Братья Булгаковы. Том 1. Письма 1802–1820 гг. (Булгаков, Булгаков) - страница 56


Александр. Неаполь, 9 декабря 1805 года

С утра до вечера сидел я за перепискою ратификации нашего трактата. Скучная работа, требует всякой осторожности, на пергаменте: что соврешь, так уж не скобли, а переписывай снова. Дмитрий Павлович сказал, что мне дан будет особенный подарок от здешнего двора. То-то взбесится Карпов, коему даже и червонных мало достанется. Нас обидели, ибо князь[32] пишет прислать в его канцелярию половину суммы, нашей канцелярии определенной. Терпение!

У Карпова была с Беттерою сцена, которую тебе перескажу, не имея ничего иного писать. Говорили за столом о всякой всячине. Был Кауниц с женою, Николай и много других. Заговорили о Лукесини [прусском посланнике в Париже], и беседа стала общею. Поццо сказал, что, представляя Бонапарту свои верительные грамоты, тот обратился к нему по-итальянски, чтобы доставить тому приятность. Я заметил, что с его стороны это было довольно неловко. «Почему?» – спросил Карпов. «Потому что он напоминал Бонапарту, – сказал я, – кто он такой, а французам – что над ними иностранец господином». Многие меня поддержали. Карпов разгорячился и говорит: «Не вижу в этом ничего неловкого, всякий видит все на свой манер. Кто знает, с каким намерением Лукесини заговорил с Бонапартом по-итальянски?» Тогда заговорил Беттера и сказал: «Но, г-н Карпов, надобно только проследить за поведением Лукесини в Париже; низости, коими он покрыл себя, есть доказательство, что он вовсе не желал бросать вызов Бонапарту». Все прибавили: «Ну конечно». Карпов, одержимый своим духом противоречия, с трудом мог сдержаться; но поскольку министр ловко переменил разговор, к сему более не возвращались.

После обеда Карпов, не переварив того, что его вынудили замолчать, вновь завел речь о Лукесини, желая во что бы то ни стало доказать, что он прав. Поскольку, когда Беттера подошел говорить с ним, Карпов сказал ему с досадою: «Да ведь это не в вашей компетенции, предоставьте судить о сем тем, кто может это делать», – Беттера рассердился и отвечал: «Я думаю, что это вы не способны о сем судить, ибо вы не можете понять того, в чем все остальные согласны». Тут Карпов сделался вне себя. Он вообще не великий оратор, а когда злится, красноречие и дар речи у него отнимаются.
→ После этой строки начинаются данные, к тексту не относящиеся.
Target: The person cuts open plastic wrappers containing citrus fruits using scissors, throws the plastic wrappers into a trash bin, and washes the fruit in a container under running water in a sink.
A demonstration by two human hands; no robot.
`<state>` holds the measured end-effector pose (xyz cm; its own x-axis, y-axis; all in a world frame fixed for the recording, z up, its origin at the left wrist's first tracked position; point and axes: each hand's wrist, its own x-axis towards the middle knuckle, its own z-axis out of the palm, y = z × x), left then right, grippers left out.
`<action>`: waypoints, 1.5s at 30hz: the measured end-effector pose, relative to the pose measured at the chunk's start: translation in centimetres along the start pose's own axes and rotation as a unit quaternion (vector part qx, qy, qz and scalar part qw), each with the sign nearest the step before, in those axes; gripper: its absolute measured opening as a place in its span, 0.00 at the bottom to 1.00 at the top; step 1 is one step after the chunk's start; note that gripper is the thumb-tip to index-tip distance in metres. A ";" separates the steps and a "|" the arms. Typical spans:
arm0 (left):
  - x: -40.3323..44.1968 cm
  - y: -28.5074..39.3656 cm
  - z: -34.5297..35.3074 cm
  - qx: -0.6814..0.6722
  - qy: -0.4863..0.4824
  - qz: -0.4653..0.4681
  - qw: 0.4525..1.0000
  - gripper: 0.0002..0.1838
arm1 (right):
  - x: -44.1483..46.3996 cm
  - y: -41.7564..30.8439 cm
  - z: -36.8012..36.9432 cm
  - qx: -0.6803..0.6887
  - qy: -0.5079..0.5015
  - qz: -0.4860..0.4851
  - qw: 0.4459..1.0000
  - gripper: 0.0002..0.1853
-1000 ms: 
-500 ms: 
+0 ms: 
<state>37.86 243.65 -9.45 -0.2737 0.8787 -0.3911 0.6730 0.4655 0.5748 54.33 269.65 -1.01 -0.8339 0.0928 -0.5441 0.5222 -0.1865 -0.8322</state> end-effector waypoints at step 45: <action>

Он потер руки и прошипел Беттера с испепеляющим взглядом: «Вы меня поняли?» – «Нет, сударь, – отвечал тот, – я не понимаю пантомим; говорите со мною, и я вам отвечу». Карпов замолчал, и тем все кончилось.

Приехал из Гаеты Лизакевич, с ним толстый Козловский, который все такой же болтун и запачканный. Все меня комплиментами потчует. Дмитрий Павлович, узнав, что он не пришел к нему обедать, не будучи зван, велел к нему послать печатный билет, звать его обедать завтра. С Лизакевичем жена, Санковская (которую… португальский поверенный в делах при короле Сардинском) и множество детей.